The Rule of Lawyers

Over the last week or so I have read an enormous amount of (mostly hyperventilating) commentary about the Supreme Court’s decision in the Hobby Lobby case. In all of the verbiage I have not encountered an explanation of how you’d arrive at any other decision without setting aside black letter law. Here’s the relevant language of the Religious Freedom Restoration Act:


(a) IN GENERAL. — Government shall not substantially burden a person’s exercise of religion even if the burden results from a rule of general applicability, except as provided in subsection (b).

(b) EXCEPTION. — Government may burden a person’s exercise of religion only if it demonstrates that application of the burden to the person —

(1) furthers a compelling governmental interest; and

(2) is the least restrictive means of furthering that compelling governmental interest.

(c) JUDICIAL RELIEF. — A person whose religious exercise has been substantially burdened in violation of this section may assert that violation as a claim or defense in a judicial proceeding and obtain appropriate relief against a government. Standing to assert a claim or defense under this section shall be governed by the general rules of standing under article III of the Constitution.

and here’s the relevant language of the “Dictionary Act”, the federal statute that governs how words are used in federal law:

…the words “person” and “whoever” include corporations, companies, associations, firms, partnerships, societies, and joint stock companies, as well as individuals;…
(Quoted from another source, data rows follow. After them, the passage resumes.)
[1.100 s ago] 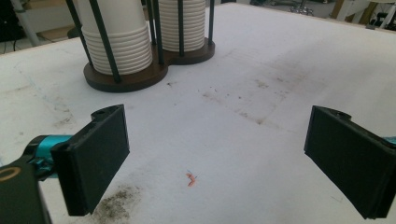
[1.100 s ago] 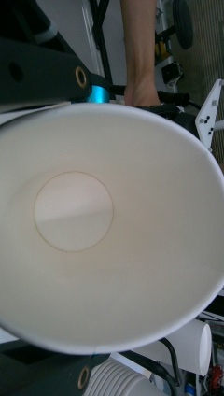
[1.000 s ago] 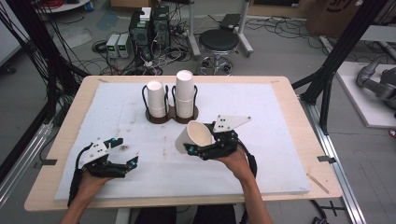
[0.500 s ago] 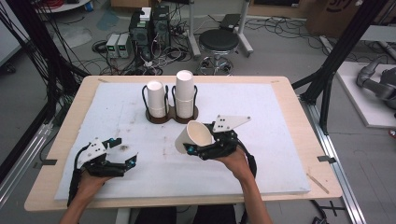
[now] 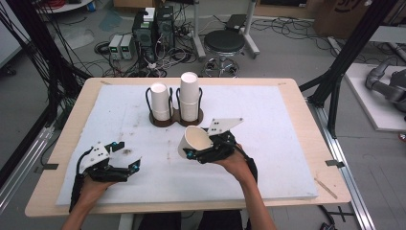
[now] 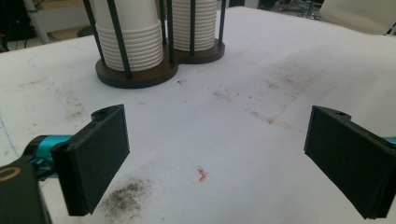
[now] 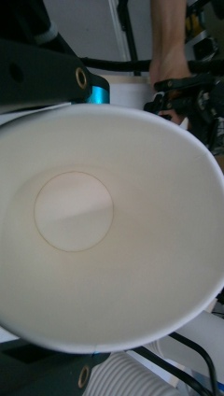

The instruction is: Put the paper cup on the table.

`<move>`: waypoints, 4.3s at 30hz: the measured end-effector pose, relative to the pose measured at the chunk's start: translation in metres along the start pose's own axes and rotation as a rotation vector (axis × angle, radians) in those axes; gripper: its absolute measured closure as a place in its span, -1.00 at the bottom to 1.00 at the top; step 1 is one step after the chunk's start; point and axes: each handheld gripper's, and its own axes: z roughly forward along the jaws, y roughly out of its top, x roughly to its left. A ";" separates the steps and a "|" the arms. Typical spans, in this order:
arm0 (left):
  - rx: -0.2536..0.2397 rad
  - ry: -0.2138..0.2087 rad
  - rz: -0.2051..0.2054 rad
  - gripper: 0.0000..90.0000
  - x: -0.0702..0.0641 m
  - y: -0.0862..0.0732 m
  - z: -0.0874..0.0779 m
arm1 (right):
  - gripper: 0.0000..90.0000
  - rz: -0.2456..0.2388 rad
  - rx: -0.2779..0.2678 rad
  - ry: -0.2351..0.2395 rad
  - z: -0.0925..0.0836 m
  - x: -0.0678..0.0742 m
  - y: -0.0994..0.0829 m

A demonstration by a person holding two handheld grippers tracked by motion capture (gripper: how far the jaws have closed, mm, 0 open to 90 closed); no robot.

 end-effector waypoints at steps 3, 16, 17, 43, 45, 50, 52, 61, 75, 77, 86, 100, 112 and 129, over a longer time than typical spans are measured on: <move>0.001 -0.001 0.000 -0.85 0.000 0.000 0.000 | -0.28 -0.003 0.051 -0.014 0.009 0.000 0.000; 0.002 -0.004 0.004 -0.85 0.000 0.000 0.001 | -0.28 -0.008 0.157 -0.037 0.030 -0.007 -0.004; 0.002 -0.006 0.003 -0.85 0.000 0.000 0.001 | -0.28 -0.009 0.167 -0.039 0.032 -0.007 -0.004; 0.002 -0.004 0.007 -0.71 0.000 0.000 0.000 | -0.28 -0.056 0.367 -0.072 0.062 -0.004 -0.012; 0.003 -0.003 0.002 -0.71 0.000 0.000 0.000 | -0.29 -0.053 0.365 -0.072 0.062 -0.004 -0.013; 0.002 0.002 0.001 -0.71 0.000 0.000 0.001 | -0.40 -0.043 0.369 -0.072 0.062 -0.005 -0.013; 0.002 0.001 0.004 -0.71 0.000 0.000 0.000 | -0.45 -0.046 0.367 -0.073 0.063 -0.004 -0.013; -0.003 0.007 0.001 -0.71 -0.001 0.000 0.000 | -0.62 -0.031 0.382 -0.061 0.067 -0.004 -0.016; -0.001 0.016 0.008 -0.71 -0.001 0.000 0.000 | -0.68 -0.003 0.345 -0.072 0.054 -0.006 -0.031; 0.000 0.018 0.007 -0.71 -0.001 0.000 0.000 | -0.68 0.007 0.340 -0.077 0.049 -0.007 -0.035; -0.001 0.027 0.010 -0.71 -0.002 0.000 0.000 | -0.68 0.047 0.284 -0.105 0.022 -0.013 -0.060; 0.003 0.032 0.003 -0.71 -0.001 0.000 0.001 | -0.68 0.109 0.180 -0.157 -0.009 -0.015 -0.091; -0.013 0.036 -0.014 -0.71 0.000 -0.001 -0.001 | -0.68 0.172 0.027 -0.333 -0.038 -0.020 -0.108; -0.052 0.060 -0.048 -0.71 0.002 -0.003 -0.005 | -0.68 0.249 -0.079 -0.392 -0.050 -0.025 -0.121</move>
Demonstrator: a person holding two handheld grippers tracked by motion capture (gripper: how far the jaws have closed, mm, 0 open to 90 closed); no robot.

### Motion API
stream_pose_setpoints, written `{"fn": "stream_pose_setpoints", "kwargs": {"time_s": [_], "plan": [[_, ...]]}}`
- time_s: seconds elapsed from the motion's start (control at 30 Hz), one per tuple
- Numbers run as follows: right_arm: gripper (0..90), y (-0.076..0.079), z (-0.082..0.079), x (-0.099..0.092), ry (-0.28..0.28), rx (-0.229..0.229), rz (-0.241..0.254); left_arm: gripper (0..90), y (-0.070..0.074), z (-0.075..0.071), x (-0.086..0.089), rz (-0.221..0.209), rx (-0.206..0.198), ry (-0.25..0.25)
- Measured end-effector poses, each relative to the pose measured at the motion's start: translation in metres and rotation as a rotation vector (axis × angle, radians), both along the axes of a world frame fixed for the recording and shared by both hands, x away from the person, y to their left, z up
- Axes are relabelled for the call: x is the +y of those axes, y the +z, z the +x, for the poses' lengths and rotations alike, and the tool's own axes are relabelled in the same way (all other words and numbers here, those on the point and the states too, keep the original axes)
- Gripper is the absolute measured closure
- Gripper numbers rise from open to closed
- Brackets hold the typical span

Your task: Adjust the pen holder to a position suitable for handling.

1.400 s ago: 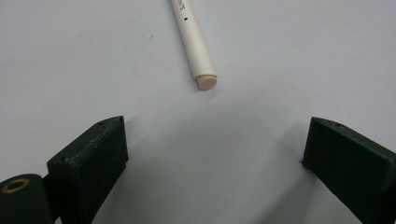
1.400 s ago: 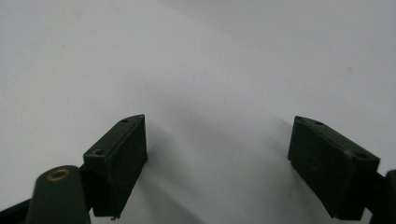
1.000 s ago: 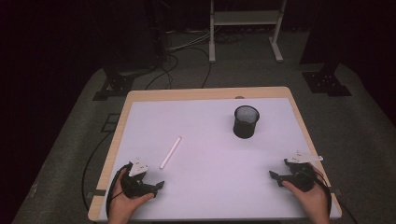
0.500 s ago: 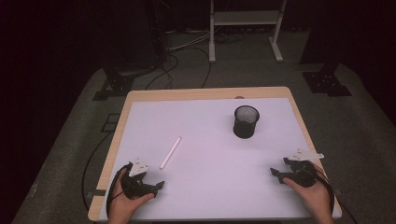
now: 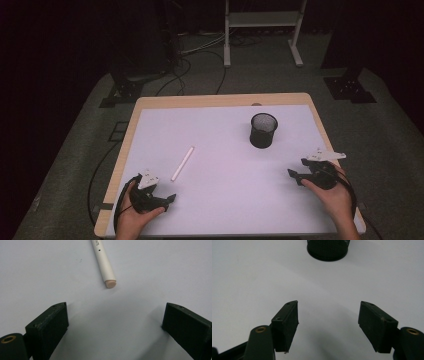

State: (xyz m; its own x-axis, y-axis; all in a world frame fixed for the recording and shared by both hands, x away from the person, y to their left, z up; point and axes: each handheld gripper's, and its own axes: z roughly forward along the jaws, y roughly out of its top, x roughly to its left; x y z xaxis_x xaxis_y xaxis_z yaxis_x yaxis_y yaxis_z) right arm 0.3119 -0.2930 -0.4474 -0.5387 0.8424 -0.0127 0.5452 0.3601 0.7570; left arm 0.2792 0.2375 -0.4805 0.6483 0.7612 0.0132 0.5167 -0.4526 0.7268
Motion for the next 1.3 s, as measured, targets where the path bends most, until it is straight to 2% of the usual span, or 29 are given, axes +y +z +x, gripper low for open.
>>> {"fn": "stream_pose_setpoints", "kwargs": {"time_s": [0.3,0.63,1.3], "plan": [[33.1,0.014,0.017,0.002,-0.012,-0.004,0.015,5.5,0.000,0.000,0.000,-0.001,0.000,0.000],[35.5,0.027,0.034,0.006,0.003,0.020,0.038,5.5,0.000,0.000,0.000,-0.002,0.000,0.000],[38.4,0.048,0.061,0.011,0.004,0.008,0.059,5.5,0.000,0.000,0.000,-0.003,0.000,0.000]]}}
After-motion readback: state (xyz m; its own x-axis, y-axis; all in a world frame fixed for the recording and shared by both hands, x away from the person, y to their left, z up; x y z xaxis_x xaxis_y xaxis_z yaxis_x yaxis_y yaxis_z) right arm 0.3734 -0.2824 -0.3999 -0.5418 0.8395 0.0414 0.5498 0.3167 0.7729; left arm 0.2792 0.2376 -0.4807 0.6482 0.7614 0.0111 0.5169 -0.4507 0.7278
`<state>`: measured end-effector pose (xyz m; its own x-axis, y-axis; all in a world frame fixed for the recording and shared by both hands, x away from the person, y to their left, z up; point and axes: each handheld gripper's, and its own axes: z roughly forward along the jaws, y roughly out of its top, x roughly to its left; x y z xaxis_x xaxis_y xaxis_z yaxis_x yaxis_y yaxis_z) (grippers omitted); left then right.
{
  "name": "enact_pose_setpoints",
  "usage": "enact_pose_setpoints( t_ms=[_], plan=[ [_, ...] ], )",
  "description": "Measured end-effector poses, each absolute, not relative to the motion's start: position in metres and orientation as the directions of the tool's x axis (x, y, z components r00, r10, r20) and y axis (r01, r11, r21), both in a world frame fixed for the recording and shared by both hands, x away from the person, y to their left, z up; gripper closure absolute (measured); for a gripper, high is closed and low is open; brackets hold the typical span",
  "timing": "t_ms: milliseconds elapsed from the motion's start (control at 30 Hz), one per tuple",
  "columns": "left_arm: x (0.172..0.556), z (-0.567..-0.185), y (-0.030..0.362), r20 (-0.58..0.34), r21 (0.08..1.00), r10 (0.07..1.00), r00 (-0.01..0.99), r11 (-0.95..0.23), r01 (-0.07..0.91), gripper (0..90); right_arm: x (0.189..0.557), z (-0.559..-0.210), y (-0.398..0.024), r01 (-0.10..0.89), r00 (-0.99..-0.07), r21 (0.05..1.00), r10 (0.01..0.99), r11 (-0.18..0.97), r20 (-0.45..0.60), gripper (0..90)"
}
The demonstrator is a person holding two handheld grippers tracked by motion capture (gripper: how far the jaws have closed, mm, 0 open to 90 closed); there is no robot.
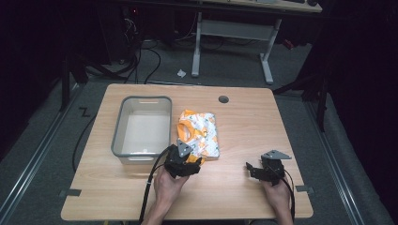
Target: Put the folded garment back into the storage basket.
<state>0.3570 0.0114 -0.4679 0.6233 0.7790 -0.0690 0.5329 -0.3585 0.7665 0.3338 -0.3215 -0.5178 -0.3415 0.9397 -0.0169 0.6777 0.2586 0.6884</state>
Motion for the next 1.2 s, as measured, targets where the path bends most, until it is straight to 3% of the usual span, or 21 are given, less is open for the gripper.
enact_pose_setpoints(
  t_ms=[1200],
  plan=[
    [0.437,-0.468,-0.02,-0.127,0.689,0.857,0.499,-0.286,0.666,30.2,0.334,-0.518,-0.321,0.681,-0.339,0.688,0.941,0.252,-0.01,26.1]
  ],
)
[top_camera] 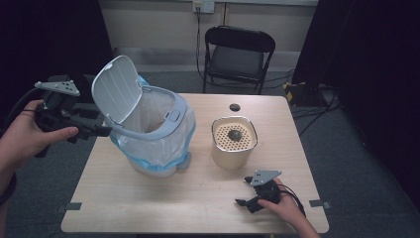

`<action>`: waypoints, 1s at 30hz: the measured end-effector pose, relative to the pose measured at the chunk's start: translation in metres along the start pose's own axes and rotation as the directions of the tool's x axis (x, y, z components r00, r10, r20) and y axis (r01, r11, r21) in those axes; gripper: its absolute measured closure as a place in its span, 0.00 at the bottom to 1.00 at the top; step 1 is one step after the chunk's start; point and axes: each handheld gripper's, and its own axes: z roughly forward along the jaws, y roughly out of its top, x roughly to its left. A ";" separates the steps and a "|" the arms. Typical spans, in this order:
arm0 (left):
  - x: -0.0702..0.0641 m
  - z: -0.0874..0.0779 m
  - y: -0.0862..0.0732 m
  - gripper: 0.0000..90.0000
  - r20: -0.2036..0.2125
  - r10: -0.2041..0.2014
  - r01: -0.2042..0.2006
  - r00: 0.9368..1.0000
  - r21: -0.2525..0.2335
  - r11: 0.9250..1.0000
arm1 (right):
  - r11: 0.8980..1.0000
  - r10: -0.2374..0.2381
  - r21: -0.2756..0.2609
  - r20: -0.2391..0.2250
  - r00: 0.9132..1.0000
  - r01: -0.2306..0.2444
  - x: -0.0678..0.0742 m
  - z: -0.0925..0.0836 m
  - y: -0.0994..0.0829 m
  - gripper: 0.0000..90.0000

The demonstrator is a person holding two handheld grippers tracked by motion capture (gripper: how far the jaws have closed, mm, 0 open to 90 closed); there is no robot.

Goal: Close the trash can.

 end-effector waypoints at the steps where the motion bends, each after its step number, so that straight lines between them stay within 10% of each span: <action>1: -0.001 0.000 0.002 0.21 0.002 0.003 -0.003 1.000 -0.008 1.000 | 1.000 0.000 0.000 0.000 1.000 0.000 0.000 0.000 0.000 0.13; 16: -0.009 0.004 0.016 0.17 -0.045 0.035 -0.036 0.998 -0.022 0.999 | 1.000 0.000 0.000 0.000 1.000 0.000 0.000 0.000 0.000 0.13; 30: -0.025 0.023 0.029 0.19 0.032 0.079 -0.080 0.996 0.023 0.997 | 1.000 0.000 0.000 0.000 1.000 0.000 0.000 0.000 0.000 0.13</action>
I suppose one might argue that either RFRA or the Dictionary Act were unconstitutional. I haven’t read any but the most half-hearted attempts at doing that, mostly suggesting that the argument could be made without making it. I would welcome being directed to such an argument. My suspicion, however, is that opponents of the decision object to it on policy grounds rather than legal ones and were hoping that the Court would carry the water for the Obama Administration and find some pretext for affirming a regulation that goes beyond what was enacted into law.

Which brings me to Michael Barone’s most recent column. In the column Mr. Barone deconstructs the Obama Administration’s actions in light of its Supreme Court losses, especially the cases in which it’s been defeated unanimously. He sees the administration as hostile to religion:

One thing is abundantly clear, namely that this administration has a crabbed view of the First Amendment right of free exercise of religion. That is apparent not only in June’s 5-4 decision ruling in Burwell v. Hobby Lobby that the Obamacare contraception mandate is trumped by the Religious Freedom Restoration Act.

It’s even clearer in the 2012 Hosanna-Tabor Church v. EEOC case, in which the Court unanimously said that churches have the right to select their own clergy. The administration’s position, that government could decide who counts as clergy, was described as “amazing” by Justice (and former Obama solicitor general) Elena Kagan.

freedom of speech:

The First Amendment freedom of speech is not highly valued by the administration either. In McCullen v. Coakley, decided last month, all nine justices overturned the Massachusetts law, supported by the administration, outlawing protests within 35 feet of an abortion clinic.

property rights:

Property rights are also disfavored by the Obama administration. A unanimous court said the Fifth Amendment requires compensation when the government repeatedly floods its land in Arkansas Game & Fish Commission v. U.S. in 2012.

That year, the court in Sackett v. EPA also unanimously ruled that landowners could sue without risking a $75,000 per day fine to challenge a government order blocking construction in a supposed wetland.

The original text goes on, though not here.